68-70. To eliminate the effect of anti-NA antibodies, the HAI test with oseltamivir is used. For example, see Cheng Y., et al. Effect of oseltamivir on the hemagglutination test and the influenza A(H3N2) hemagglutination inhibition test in China. Bing Du Xue Bao. 2017 Jan;33(1):13-18. English, Chinese. PMID: 30702816.

91. BMI should be explained at first mention.

96-98. The statement of the purpose of the study seems to be too simplistic.


136. After treatment of sera with SERUM dilution is 1:10. Therefore, the initial dilution cannot be 1:5.

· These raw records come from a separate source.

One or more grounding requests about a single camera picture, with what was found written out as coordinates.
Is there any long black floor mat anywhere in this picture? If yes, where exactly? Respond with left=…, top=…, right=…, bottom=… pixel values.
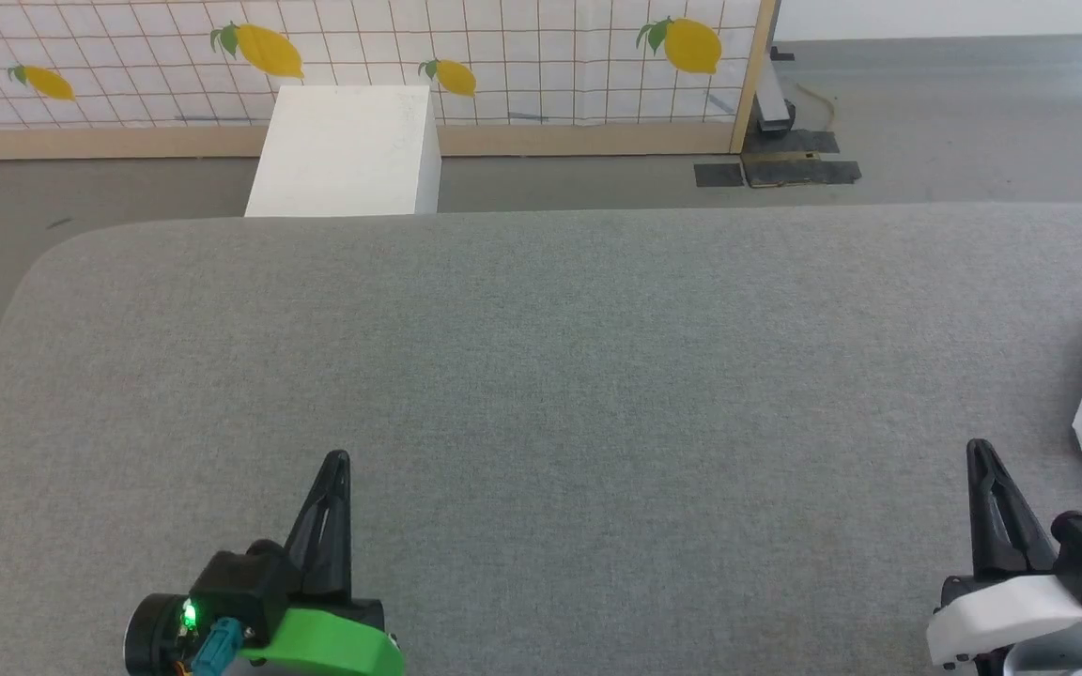
left=743, top=158, right=863, bottom=188

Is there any lemon print partition panel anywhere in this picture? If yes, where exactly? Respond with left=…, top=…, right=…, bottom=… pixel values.
left=0, top=0, right=781, bottom=161

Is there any white rectangular box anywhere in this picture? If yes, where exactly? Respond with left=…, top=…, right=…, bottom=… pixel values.
left=244, top=84, right=444, bottom=218

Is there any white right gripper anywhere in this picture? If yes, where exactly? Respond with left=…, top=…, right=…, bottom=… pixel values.
left=925, top=438, right=1082, bottom=676

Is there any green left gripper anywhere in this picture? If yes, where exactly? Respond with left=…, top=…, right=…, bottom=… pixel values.
left=122, top=449, right=407, bottom=676

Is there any thin brown floor cable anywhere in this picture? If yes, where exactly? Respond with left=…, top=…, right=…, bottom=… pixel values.
left=793, top=82, right=839, bottom=133

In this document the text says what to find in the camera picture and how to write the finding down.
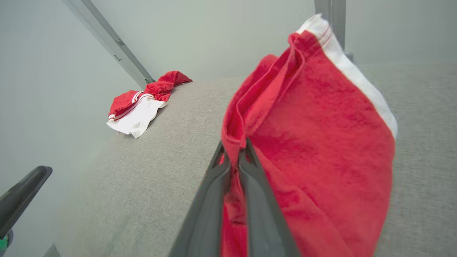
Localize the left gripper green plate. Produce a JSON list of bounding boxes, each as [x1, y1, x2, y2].
[[0, 166, 53, 252]]

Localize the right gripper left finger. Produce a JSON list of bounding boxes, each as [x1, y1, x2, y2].
[[168, 141, 232, 257]]

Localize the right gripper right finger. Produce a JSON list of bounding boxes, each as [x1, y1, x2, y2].
[[237, 137, 300, 257]]

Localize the red shorts with white trim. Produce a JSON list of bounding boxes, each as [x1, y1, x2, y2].
[[220, 14, 398, 257]]

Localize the red shirt with white sleeves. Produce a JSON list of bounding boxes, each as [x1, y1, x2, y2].
[[106, 70, 193, 139]]

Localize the grey slotted partition post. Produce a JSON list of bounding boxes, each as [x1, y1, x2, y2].
[[61, 0, 156, 89]]

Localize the grey double partition post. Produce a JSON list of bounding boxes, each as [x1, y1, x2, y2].
[[314, 0, 355, 64]]

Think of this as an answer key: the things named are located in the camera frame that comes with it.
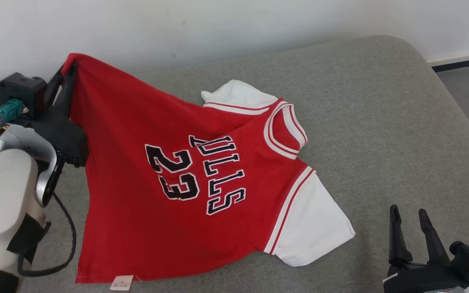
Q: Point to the grey fabric sofa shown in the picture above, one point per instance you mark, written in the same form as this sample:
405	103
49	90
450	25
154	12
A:
381	142

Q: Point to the white and black baseboard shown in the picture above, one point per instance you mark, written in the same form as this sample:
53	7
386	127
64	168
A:
462	61

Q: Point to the red Bulls 23 jersey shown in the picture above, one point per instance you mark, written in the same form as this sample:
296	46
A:
136	203

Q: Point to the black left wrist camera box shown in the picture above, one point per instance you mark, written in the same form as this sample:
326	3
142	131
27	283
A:
20	91

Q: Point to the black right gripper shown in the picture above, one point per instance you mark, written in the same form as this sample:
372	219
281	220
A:
421	278

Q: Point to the white paper garment tag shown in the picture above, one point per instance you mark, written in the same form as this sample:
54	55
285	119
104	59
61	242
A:
121	282

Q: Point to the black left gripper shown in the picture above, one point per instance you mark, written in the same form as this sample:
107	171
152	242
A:
69	140

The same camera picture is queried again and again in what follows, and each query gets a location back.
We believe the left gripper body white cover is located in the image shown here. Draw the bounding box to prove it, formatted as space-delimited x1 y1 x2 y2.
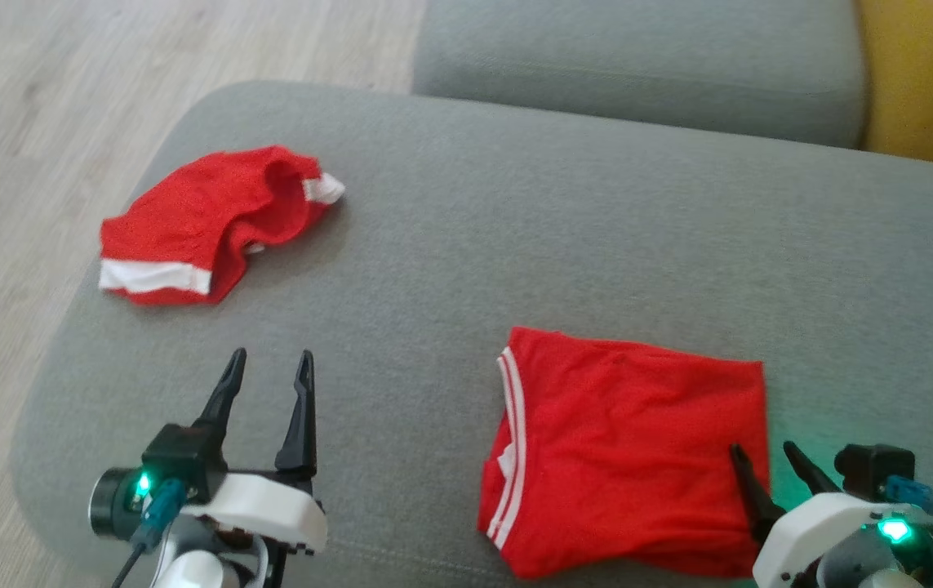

165. One point in figure S5 is above 2.

170-171. This refers to the data obtained in various laboratories. Other works indicate the high reproducibility of the results. See, for example, Joanna Waldock et al., Assay Harmonization and Use of Biological Standards To Improve the Reproducibility of the Hemagglutination Inhibition Assay: a FLUCOP Collaborative Study. 2021 July-August; 6(4): e00567-21. Published online 2021 Jul 28. doi: 10.1128/mSphere.00567-21.

376. Key regulators
It should be removed.

554-557. Why information on the physiological characteristics of the person is absent if this vaccinated person is known?

552-557. The authors presented sound baseline work on the study of individual response to frequent vaccination with a highly variable antigen. They got interesting and important basic data. I recommend the authors to deepen the main conclusion of the study.

 Figure S1. Figure S2. The x-axis indicates log2 but not the HAI value.

Author Response

Please see attached file

Author Response File: Author Response.pdf

Round 2

Reviewer 1 Report

I thank the authors for addressing all issues.